Medicaid is often thought of as a form of welfare. While it is a needs based program, let me be clear in stating that it is NOT welfare! Also, Medicaid is often confused with Medicare, and they are distinctly different programs. Medicare is an entitlement insurance program similar to social security. Medicare does not pay the costs of longterm care. Medicaid is a joint federal -state program that provides health insurance coverage to low-income children, seniors and people with disabilities. Medicaid is often utilized to pay for long-term care, such as in a nursing home, when the nursing home resident has no other form of long-term care insurance. While we must qualify for Medicaid based on need, the key point to understand is that qualification is not based on being or becoming destitute. This is a myth that can and does hurt many people who should explore the benefits of Medicaid to help defer expensive long-term care costs while preserving their assets.

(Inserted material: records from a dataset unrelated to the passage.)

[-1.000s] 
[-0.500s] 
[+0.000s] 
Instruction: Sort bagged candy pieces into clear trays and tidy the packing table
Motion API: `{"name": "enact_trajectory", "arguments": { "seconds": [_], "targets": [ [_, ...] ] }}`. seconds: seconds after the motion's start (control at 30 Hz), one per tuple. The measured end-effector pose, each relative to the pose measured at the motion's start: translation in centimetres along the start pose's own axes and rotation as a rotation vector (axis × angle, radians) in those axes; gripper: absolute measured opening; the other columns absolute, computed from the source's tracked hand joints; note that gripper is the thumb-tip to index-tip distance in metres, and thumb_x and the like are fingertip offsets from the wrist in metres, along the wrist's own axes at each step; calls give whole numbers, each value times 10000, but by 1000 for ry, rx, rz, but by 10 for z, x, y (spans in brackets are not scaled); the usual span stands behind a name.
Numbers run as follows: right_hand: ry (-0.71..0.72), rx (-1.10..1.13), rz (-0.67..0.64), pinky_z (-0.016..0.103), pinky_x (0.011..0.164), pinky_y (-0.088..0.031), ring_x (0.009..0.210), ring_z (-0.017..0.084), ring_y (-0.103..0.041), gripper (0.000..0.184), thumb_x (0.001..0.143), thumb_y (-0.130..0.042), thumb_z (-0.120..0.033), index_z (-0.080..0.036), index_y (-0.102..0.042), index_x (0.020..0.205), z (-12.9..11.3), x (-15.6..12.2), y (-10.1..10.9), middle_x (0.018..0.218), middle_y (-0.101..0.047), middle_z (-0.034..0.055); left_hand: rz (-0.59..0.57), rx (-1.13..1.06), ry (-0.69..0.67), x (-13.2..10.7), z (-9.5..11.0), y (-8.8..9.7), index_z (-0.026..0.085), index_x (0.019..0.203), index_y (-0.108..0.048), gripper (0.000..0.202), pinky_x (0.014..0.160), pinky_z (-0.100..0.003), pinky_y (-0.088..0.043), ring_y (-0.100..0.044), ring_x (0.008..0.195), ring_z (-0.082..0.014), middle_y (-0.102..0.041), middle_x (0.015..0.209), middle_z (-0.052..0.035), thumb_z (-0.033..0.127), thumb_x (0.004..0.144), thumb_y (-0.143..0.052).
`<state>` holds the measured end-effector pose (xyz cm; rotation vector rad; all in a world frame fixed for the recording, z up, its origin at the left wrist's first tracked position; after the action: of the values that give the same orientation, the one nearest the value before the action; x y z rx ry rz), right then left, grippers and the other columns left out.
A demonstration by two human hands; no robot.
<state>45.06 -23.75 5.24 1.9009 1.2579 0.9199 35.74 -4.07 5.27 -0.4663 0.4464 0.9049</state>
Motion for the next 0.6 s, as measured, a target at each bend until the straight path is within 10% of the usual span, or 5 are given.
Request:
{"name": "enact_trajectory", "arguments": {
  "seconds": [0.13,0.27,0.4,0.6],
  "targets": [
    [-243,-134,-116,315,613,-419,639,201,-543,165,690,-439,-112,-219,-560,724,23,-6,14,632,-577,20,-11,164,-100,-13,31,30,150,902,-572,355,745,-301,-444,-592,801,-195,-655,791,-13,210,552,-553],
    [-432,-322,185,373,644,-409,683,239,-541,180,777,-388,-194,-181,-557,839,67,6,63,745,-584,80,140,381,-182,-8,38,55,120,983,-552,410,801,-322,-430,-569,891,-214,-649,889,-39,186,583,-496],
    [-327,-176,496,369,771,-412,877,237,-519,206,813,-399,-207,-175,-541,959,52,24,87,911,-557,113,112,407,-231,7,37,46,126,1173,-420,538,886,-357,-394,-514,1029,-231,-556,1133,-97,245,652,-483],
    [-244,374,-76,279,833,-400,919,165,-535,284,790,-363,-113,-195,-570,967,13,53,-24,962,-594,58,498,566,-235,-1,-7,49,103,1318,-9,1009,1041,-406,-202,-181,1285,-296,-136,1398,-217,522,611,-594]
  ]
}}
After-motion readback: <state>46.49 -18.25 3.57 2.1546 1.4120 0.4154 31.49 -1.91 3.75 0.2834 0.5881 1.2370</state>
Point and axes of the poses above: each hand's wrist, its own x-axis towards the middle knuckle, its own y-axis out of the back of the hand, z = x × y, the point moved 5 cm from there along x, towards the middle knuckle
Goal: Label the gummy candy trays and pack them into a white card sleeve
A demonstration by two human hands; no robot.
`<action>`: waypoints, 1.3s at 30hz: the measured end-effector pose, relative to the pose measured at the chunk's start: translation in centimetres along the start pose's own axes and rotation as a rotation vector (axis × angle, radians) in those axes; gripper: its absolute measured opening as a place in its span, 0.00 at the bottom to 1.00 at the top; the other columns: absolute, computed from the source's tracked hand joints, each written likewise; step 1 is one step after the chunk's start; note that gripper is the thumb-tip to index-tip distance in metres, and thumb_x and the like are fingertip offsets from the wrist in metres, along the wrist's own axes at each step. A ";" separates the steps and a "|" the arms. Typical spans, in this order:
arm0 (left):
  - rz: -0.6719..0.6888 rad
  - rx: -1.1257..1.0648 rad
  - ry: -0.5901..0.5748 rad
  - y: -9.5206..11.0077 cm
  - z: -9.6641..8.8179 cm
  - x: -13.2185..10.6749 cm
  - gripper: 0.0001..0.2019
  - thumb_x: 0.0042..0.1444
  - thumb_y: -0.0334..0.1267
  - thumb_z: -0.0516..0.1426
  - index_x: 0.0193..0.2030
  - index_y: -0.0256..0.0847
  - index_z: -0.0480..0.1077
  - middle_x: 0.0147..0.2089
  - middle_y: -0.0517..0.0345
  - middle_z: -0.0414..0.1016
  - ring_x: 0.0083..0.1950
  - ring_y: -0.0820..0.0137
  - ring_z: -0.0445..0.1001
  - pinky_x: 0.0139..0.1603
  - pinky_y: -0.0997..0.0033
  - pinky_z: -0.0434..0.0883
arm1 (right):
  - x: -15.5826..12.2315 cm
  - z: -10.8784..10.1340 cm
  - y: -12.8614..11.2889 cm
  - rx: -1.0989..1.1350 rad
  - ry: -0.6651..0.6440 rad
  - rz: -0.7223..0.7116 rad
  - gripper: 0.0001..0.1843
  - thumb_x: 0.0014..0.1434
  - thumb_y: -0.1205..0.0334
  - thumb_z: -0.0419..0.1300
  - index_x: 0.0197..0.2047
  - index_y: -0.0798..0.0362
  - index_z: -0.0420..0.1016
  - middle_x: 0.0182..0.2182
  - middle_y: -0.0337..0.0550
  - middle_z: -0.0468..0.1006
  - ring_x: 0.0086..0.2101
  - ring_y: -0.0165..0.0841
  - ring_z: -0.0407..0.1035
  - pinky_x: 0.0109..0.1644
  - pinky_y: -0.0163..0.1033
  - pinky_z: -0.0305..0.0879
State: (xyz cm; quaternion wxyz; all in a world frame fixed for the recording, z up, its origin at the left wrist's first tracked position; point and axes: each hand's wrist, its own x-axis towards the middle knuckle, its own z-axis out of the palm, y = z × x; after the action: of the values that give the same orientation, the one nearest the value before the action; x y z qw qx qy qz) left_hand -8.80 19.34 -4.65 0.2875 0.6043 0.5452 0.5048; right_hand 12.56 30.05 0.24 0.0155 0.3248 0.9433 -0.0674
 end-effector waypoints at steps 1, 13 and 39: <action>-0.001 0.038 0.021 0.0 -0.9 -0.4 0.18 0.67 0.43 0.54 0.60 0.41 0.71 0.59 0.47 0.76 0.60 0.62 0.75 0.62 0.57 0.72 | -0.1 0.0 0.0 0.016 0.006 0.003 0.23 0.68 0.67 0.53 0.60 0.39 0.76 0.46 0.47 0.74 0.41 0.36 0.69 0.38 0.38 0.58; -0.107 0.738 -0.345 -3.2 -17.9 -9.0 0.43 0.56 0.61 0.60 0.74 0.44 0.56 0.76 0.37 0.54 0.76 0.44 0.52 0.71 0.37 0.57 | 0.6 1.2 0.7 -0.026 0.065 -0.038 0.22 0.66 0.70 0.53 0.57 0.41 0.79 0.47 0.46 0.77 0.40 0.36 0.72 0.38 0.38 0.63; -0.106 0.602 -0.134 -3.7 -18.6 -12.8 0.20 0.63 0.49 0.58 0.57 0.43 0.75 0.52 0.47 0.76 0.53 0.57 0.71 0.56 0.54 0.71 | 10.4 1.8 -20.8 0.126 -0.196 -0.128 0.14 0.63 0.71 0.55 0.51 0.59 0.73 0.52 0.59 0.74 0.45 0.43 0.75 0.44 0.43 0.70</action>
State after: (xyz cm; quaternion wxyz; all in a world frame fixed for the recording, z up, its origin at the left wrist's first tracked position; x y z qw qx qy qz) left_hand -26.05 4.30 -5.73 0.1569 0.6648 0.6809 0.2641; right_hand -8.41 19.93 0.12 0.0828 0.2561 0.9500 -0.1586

Typical of many folks, my Aunt Jo (now deceased bless her soul!) lived in rural North Carolina and got most of her advice about virtually anything from the local Walmart cashier. God bless Walmart cashiers! They perform a difficult and perplexing job (ever work retail?) and are to be admired, especially at this time of year! However, I am pretty sure that this nice gal was not an attorney, although she probably made more money. So, if you happen to run into me at Walmart please don’t ask me a perplexing retail type question because that is not my area of expertise. And, no I do not have an opinion about the effectiveness of various incontinence products. Anyway, my point is that too many folks get their advice on matters of great importance from family members or acquaintances who, while well meaning, offer what they are sure is sage advice based on their own experiences. Be certain that no two experiences are the same and no set of facts or circumstances will overlay exactly to solve a problem.

Unfortunately, people quite often rely and act upon the well meaning advice received and as a result the consequences can be devastating; sometimes without the realization that better solutions or alternatives even existed. Firsthand, expert advice is always the best way to go. Consider these Medicaid facts:

· In Michigan in 2007 the avg. cost of nursing home care was $6,191.00/month!
· 69% of Michigan nursing home residents use Medicaid to pay or defer these costs
· 35-65% of elderly expected to need nursing home care
· 70 % of all Americans have done little or no estate planning, or rely on outdated plans.

Nursing home care is expensive. If your spouse has to go into one, will you have enough money to live on? With a little advance planning the answer to this is, “yes.” The best time to plan for the possibility of nursing home care is while you or your loved ones are still healthy. However, once entry into a nursing home becomes necessary, it is still not too late to put a plan into place. In fact, contrary to the myth that you must spend down all your assets to qualify for Medicaid, with a little planning we can often protect most, if not all, of your assets for you and your loved ones. Medicaid rules are complex and they change frequently so, get good advice. Careful planning, whether in advance or in response to an unexpected need for care, can help protect your estate for you and your loved ones. Peace of mind goes a long way, especially as we, or our folks, get older.